4) Unset a lock after the work is done via a call to
omp_unset_lock.
5) Remove the lock association via a call to
omp_destroy_lock.
Copyright Ā© 2010, Elsevier Inc. All rights
Reserved
98
Matrix-vector multiplication
Copyright Ā© 2010, Elsevier
Inc.
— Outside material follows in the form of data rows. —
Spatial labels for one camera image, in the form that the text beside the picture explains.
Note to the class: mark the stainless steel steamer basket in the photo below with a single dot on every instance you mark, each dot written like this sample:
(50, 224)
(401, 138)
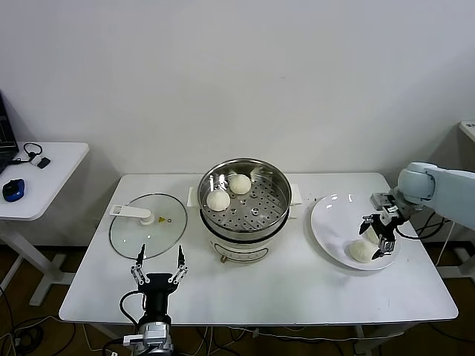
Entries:
(256, 211)

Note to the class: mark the black laptop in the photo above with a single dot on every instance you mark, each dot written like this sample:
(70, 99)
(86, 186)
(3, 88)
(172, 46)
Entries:
(5, 148)

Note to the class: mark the blue computer mouse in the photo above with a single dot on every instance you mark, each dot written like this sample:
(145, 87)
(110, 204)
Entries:
(14, 189)

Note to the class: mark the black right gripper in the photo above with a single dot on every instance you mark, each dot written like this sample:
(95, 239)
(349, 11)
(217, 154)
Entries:
(386, 227)

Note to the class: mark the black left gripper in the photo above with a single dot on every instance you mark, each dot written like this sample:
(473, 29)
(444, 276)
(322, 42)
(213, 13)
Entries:
(157, 283)

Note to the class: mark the small white adapter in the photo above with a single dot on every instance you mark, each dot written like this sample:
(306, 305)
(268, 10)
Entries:
(36, 160)

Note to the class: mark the small white side table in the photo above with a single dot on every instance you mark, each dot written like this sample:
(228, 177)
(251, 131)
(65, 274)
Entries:
(55, 178)

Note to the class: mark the white round plate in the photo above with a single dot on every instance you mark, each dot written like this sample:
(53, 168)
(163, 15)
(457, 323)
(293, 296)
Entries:
(334, 222)

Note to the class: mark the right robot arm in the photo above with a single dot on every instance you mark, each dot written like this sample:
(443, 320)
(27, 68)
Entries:
(438, 185)

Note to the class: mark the white steamed baozi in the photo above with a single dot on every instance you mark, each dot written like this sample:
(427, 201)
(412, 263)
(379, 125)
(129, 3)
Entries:
(218, 201)
(360, 251)
(239, 184)
(371, 236)

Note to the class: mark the large white table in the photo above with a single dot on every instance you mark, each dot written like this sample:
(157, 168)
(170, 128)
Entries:
(259, 293)

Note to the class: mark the small black device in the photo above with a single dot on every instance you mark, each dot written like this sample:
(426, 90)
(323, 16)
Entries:
(45, 162)
All rights Reserved
Run-times and efficiencies
of matrix-vector multiplication
(times are in seconds)
99

More Related Content

Similar to 6-9-2017-slides-vFinal.pptx

Multicore_Architecture Book.pdf
Multicore_Architecture Book.pdfMulticore_Architecture Book.pdf
Multicore_Architecture Book.pdfSwatantraPrakash5
Ā 
Algoritmi e Calcolo Parallelo 2012/2013 - OpenMP
Algoritmi e Calcolo Parallelo 2012/2013 - OpenMPAlgoritmi e Calcolo Parallelo 2012/2013 - OpenMP
Algoritmi e Calcolo Parallelo 2012/2013 - OpenMPPier Luca Lanzi
Ā 
Lec 2 (parallel design and programming)
Lec 2 (parallel design and programming)Lec 2 (parallel design and programming)
Lec 2 (parallel design and programming)Sudarshan Mondal
Ā 
Coding For Cores - C# Way
Coding For Cores - C# WayCoding For Cores - C# Way
Coding For Cores - C# WayBishnu Rawal
Ā 
PARALLEL ARCHITECTURE AND COMPUTING - SHORT NOTES
PARALLEL ARCHITECTURE AND COMPUTING - SHORT NOTESPARALLEL ARCHITECTURE AND COMPUTING - SHORT NOTES
PARALLEL ARCHITECTURE AND COMPUTING - SHORT NOTESsuthi
Ā 
Tutorial on Parallel Computing and Message Passing Model - C1
Tutorial on Parallel Computing and Message Passing Model - C1Tutorial on Parallel Computing and Message Passing Model - C1
Tutorial on Parallel Computing and Message Passing Model - C1Marcirio Chaves
Ā 
25-MPI-OpenMP.pptx
25-MPI-OpenMP.pptx25-MPI-OpenMP.pptx
25-MPI-OpenMP.pptxGopalPatidar13
Ā 
slides8 SharedMemory.ppt
slides8 SharedMemory.pptslides8 SharedMemory.ppt
slides8 SharedMemory.pptaminnezarat
Ā 
Pune-Cocoa: Blocks and GCD
Pune-Cocoa: Blocks and GCDPune-Cocoa: Blocks and GCD
Pune-Cocoa: Blocks and GCDPrashant Rane
Ā 
Asynchronous and Parallel Programming in .NET
Asynchronous and Parallel Programming in .NETAsynchronous and Parallel Programming in .NET
Asynchronous and Parallel Programming in .NETssusere19c741
Ā 
CS4200 2019 Lecture 1: Introduction
CS4200 2019 Lecture 1: IntroductionCS4200 2019 Lecture 1: Introduction
CS4200 2019 Lecture 1: IntroductionEelco Visser
Ā 
Parallel computing persentation
Parallel computing persentationParallel computing persentation
Parallel computing persentationVIKAS SINGH BHADOURIA
Ā 

Similar to 6-9-2017-slides-vFinal.pptx (20)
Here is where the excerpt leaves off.